我喊了一聲,急忙向城下走去。當城門打開,白娜.弧光騎著戰狼衝了進來,看到我之後,一躍而下,她的樣子嚇了我一跳!
只見白娜.弧光幾乎全身都是血跡,看不出是自己的還是別人的。她身邊的戰狼身上也滿是傷痕,白娜.弧光剛一下來,那隻戰狼就一頭摔倒在地,暈了過去。戰狼體能極高,這是遭受了多大的傷害才能讓一隻戰狼脫力啊!
“幽海男爵……”
白娜.弧光看到我,隻叫了一聲,身子一軟,就暈倒在了我的懷裡。
“快去叫素素!”我朝蒼凌大喊了一聲,急忙抱起白娜.弧光的身體,向營地中央走去。
在火河峽谷中央位置,最大的一座房子裡,是我現在的臨時男爵府邸。一張大床上,躺著脫去了皮甲的白娜.弧光。經過擦洗身體,她的全身一共發現了二十多條傷痕。所幸並沒有哪條傷痕觸及到內髒。

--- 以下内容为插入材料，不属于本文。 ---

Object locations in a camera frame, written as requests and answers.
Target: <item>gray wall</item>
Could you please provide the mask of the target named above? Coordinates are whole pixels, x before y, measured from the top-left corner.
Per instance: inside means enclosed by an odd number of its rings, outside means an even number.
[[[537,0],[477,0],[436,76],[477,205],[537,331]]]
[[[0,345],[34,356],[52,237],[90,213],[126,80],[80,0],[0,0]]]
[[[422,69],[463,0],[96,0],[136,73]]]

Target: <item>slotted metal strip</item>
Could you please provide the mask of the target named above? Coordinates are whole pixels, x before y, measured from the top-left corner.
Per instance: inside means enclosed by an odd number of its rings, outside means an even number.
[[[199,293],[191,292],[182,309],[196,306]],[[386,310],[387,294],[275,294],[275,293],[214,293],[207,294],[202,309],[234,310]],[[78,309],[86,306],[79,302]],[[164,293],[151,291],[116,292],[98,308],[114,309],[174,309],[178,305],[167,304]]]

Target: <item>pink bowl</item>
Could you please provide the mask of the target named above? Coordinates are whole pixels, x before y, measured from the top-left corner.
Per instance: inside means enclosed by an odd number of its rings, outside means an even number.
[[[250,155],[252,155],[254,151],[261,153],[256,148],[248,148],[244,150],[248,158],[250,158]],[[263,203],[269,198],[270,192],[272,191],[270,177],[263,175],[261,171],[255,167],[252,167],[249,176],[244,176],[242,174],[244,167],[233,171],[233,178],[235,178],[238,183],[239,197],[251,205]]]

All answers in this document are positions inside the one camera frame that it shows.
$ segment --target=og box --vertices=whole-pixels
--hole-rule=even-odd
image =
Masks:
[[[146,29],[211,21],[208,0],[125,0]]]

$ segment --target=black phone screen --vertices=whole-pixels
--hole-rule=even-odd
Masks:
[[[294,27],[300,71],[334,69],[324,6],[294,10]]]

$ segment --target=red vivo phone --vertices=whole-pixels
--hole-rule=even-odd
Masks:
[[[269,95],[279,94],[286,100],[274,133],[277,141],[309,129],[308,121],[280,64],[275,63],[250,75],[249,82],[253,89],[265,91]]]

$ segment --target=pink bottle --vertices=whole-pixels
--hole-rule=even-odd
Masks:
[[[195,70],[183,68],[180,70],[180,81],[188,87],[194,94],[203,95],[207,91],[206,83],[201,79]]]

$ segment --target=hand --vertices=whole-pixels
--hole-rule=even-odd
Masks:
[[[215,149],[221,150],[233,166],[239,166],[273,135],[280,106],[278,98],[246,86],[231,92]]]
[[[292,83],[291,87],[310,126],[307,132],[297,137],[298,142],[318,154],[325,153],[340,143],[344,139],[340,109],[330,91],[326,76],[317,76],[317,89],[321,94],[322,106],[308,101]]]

“還好,沒有生命危險。”素素檢查過了白娜.弧光的傷口,對她用了幾次醫療術和生長術之後說:“目前她只是失血過多而造成的暫時昏迷。”
“她如此焦急地趕過來,肯定出了重大的變故,能不能盡快讓她蘇醒過來?”聞訊趕來的靈舞問。
“我來吧。”叔本華從我們身後湊過來說:“用清醒術試試。”
說完,叔本華的法杖頂端寶石閃耀出一陣綠色的光芒,籠罩在白娜.弧光的身體上,這光芒持續了大約十秒鍾之後,白娜.弧光的身體猛然一震,睜開了眼睛。
“幽海男爵!”
白娜在床上一躍而起,隨後雙腿一軟險些跌倒。我趕緊伸手扶住了她。
這女獸人,說實話,其實非常漂亮。以前她都是將自己的臉蒙在一個面具後面,這次為了給她治傷而基本上脫去了全身的覆蓋物,此時只有胸口一條圍布和兩腿間的一小塊遮擋,豐滿的身材緊貼在我身上,雖然我只是一具骷髏,已然感覺到自己心裡一蕩——
“幽海男爵,快點救救我們的族人!”白娜.弧光怎麽可能知道我此刻的心裡,她滿臉焦慮地將身體貼近我,仰頭看著我的眼睛急促地說。